A primeira cirurgia é uma oportunidade que merece ser bem planejada
Isso não significa que todo carcinoma basocelular deva ser tratado com cirurgia de Mohs.
A cirurgia convencional continua sendo um tratamento excelente e adequado para muitos tumores.
Mas existem situações em que localização, tamanho, subtipo histológico, limites clínicos, recorrência e outras características colocam o tumor em uma categoria de maior risco.

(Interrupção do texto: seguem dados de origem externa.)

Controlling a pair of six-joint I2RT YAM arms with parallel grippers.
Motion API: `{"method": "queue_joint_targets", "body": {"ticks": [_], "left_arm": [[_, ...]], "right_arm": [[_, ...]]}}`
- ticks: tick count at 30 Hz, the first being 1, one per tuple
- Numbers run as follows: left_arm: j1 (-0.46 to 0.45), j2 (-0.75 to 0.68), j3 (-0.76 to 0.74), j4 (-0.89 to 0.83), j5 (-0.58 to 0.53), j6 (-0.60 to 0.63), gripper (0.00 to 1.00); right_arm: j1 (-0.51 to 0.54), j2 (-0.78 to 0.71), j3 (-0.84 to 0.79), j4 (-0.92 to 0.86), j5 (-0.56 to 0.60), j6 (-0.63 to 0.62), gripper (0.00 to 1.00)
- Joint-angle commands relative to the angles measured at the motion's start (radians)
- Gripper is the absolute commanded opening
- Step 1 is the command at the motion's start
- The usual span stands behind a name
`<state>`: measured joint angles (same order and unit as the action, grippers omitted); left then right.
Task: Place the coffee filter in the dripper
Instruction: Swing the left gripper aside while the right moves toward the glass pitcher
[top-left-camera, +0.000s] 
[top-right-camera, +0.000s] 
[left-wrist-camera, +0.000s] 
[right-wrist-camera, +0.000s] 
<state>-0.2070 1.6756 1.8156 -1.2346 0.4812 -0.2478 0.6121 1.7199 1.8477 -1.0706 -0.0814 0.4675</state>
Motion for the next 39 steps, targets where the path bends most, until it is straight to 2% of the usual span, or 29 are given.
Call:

Nesses casos, especialmente em áreas de alto risco da face, é importante avaliar desde o início qual técnica oferece o melhor equilíbrio entre controle do câncer e preservação de tecido.
Porque tratar um tumor pela primeira vez é muito diferente de tratar uma recidiva anos depois.
E talvez essa seja a principal mensagem que essa paciente nos deixa:
no câncer de pele, não devemos pensar apenas em retirar aquilo que conseguimos enxergar. Precisamos escolher uma estratégia que ofereça segurança oncológica adequada para aquele tumor, naquela localização e naquele paciente.
Às vezes, uma pequena “casquinha” é apenas a ponta do iceberg.
E é justamente aquilo que não conseguimos enxergar que pode fazer toda a diferença.